Il a l’air bien embêté Mohamed. Il a la tête baissée, il s’essuie les mains sur son tablier, il déplace son corps d’un pied sur l’autre, il surveille le fourneau sur lequel il n’y a encore rien. Il tente un sourire.
- Mais, Madame Leboeuf…
- Tu me réponds s’il te plait Mohamed ; on a fait combien de gâteaux cette semaine ?
- Peut-être deux…
- On a fait DEUX gâteaux. Et DEUX gâteaux ça nous fait combien de tablettes ? Je te parle Mohamed ! Ca fait combien de tablettes ??
- A peu près trois…
- Ca fait TROIS tablettes ! Et lundi dernier Monsieur Leboeuf a ramené combien de tablettes ? Je te pose une question Mohamed, tu commences à m’énerver, combien de tablettes Monsieur Leboeuf a-t-il ramené avec lui ??
Mohamed rentre la tête dans les épaules et écarte les bras. Il ressemble à un pingouin qui voudrait bien faire plaisir, qui comprend ce qu’on attend de lui mais qui ne peut pas, qui ne peut vraiment pas ; et qui en est sincèrement désolé. Il fait des efforts pourtant, et s’il le pouvait, le pingouin se gratterait la tête, mais il peut pas. Il ne se souvient pas. Peut-être que si on lui laissait du temps il parviendrait à se souvenir. D’abord lundi c’était pas hier, et Monsieur Leboeuf avait ramené avec lui beaucoup d’autres choses de Mayotte.

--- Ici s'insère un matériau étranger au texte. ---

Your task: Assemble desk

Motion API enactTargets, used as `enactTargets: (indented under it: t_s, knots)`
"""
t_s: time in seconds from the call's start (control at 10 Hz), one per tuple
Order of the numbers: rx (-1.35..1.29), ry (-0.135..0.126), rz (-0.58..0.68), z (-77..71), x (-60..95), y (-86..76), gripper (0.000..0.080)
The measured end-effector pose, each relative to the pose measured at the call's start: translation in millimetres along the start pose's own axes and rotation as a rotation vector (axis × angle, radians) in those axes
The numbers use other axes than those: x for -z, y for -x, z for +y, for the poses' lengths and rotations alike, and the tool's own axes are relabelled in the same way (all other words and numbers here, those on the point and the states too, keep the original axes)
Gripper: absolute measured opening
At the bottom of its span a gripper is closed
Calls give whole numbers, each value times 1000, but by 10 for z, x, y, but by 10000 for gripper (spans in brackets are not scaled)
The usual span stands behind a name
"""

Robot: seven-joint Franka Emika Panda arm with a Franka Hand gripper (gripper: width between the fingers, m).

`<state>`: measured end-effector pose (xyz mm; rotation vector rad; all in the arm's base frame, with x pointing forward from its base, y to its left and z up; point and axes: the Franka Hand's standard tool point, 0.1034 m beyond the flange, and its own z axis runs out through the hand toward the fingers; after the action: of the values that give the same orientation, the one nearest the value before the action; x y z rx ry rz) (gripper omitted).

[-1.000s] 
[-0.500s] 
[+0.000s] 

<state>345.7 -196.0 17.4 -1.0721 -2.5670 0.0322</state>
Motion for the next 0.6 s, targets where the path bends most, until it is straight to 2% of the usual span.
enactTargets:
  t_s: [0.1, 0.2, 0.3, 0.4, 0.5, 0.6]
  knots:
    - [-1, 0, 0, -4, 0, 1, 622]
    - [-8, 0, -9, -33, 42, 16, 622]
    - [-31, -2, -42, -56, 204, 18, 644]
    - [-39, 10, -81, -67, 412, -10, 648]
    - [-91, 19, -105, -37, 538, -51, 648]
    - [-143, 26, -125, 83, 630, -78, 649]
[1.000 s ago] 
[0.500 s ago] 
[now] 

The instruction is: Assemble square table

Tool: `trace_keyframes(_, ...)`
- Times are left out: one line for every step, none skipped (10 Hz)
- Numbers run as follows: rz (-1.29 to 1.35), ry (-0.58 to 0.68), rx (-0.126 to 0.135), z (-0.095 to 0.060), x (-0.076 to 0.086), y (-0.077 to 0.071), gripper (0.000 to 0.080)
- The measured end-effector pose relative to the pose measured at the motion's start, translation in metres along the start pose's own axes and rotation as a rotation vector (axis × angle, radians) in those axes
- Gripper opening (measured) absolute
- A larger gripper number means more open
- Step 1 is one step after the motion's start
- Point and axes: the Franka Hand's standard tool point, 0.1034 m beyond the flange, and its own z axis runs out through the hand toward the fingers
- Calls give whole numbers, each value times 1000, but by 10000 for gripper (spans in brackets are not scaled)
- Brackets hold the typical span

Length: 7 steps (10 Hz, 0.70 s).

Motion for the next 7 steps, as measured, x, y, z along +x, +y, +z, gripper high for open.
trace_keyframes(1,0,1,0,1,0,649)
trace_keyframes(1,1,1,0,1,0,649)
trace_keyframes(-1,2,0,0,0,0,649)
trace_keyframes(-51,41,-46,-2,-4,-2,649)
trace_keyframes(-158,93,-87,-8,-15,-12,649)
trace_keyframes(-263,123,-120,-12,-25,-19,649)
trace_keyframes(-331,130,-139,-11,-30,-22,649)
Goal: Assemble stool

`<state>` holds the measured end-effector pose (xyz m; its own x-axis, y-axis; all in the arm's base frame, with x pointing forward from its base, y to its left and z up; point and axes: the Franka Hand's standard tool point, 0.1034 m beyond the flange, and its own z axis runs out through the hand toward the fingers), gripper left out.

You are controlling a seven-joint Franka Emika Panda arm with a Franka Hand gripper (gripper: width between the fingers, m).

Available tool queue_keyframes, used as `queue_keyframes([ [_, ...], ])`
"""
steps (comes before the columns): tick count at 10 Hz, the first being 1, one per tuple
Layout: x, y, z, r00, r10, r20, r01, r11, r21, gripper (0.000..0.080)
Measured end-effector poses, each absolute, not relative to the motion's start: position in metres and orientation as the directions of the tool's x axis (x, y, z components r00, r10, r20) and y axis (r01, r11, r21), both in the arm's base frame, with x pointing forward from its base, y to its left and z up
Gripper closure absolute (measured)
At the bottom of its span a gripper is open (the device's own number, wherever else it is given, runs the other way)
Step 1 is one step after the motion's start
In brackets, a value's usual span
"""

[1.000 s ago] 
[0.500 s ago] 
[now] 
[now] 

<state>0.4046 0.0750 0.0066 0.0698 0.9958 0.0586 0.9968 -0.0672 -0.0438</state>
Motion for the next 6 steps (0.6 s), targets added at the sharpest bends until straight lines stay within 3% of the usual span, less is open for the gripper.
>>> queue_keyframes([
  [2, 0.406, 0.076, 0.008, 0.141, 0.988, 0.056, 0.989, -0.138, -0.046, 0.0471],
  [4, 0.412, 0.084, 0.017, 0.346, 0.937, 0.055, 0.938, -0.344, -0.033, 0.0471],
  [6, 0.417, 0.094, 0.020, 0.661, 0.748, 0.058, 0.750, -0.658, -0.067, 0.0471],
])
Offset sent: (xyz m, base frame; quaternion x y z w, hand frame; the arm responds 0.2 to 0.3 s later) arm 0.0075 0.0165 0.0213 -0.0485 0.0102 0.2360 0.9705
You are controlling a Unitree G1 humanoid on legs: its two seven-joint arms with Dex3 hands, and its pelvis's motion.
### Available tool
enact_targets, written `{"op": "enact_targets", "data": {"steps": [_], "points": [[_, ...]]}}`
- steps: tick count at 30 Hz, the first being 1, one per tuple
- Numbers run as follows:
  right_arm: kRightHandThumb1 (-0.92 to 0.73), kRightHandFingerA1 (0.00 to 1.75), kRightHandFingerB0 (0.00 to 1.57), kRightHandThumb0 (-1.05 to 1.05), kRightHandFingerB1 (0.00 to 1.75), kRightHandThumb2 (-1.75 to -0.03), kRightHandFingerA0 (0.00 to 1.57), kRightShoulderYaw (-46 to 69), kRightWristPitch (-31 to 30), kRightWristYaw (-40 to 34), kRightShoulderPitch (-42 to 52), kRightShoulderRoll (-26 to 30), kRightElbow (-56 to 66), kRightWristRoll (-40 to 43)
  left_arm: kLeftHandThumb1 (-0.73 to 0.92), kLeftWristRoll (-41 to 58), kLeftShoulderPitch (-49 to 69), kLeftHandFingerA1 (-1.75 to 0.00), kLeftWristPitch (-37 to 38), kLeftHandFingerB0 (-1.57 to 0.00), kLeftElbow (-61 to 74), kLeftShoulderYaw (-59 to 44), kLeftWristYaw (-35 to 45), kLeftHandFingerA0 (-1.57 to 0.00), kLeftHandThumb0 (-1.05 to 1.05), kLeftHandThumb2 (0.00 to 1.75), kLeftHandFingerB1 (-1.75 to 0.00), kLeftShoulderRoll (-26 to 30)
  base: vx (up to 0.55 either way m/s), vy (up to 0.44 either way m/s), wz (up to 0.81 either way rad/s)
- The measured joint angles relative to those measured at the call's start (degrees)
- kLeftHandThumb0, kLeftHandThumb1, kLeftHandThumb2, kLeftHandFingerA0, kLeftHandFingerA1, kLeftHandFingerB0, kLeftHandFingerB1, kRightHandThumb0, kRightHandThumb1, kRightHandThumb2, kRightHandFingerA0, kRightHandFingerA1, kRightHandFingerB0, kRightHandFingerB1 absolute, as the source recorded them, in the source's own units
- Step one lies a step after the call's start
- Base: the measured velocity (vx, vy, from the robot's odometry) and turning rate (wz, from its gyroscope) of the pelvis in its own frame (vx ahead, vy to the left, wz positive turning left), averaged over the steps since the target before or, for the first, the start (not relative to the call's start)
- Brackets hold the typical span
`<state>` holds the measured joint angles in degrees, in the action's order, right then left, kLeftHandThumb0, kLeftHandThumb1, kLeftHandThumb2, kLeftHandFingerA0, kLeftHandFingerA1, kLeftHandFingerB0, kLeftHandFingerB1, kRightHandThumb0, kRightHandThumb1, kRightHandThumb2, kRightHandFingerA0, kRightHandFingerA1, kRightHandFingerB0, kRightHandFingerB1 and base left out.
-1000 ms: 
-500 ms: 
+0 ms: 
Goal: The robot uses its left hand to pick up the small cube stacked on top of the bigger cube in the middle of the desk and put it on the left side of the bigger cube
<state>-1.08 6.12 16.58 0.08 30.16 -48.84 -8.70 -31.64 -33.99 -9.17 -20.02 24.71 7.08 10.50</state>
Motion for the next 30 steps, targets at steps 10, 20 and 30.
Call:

Il y avait de la crème, il y avait du fromage, qui était toujours là dans le frigo…
- DIX ! DIX tablettes ! Voilà ce que Monsieur Leboeuf a ramené avec lui lundi dernier. Alors on fait les comptes ; dix tablettes ramenées lundi, moins trois utilisées pour les gâteaux, il nous reste donc sept tablettes, et elles sont où les sept tablettes ? Elles sont où les sept tablettes Mohamed ?!?
Machinalement Mohamed tourne la tête vers l’étagère où les tablettes devraient se trouver. Dix fois déjà il a regardé par là mais ça n’a rien changé, il y a toujours un vide entre les paquets de levure et le bocal de farine. Il se tourne vers Ali qui épluche les pommes de terre dans l’évier, croise son regard, hausse un sourcil, ouvre la bouche, mais Ali ne lui laisse pas placer un mot.
- Moi j’étais au marché quand Monsieur Leboeuf est arrivé, je faisais les courses…
- C’est quand même toi et Mohamed qui les avez rangées ces courses, et aussi ce qu’a ramené Monsieur Leboeuf, la crème, le fromage. Et elles sont où les tablettes qui devraient être là ?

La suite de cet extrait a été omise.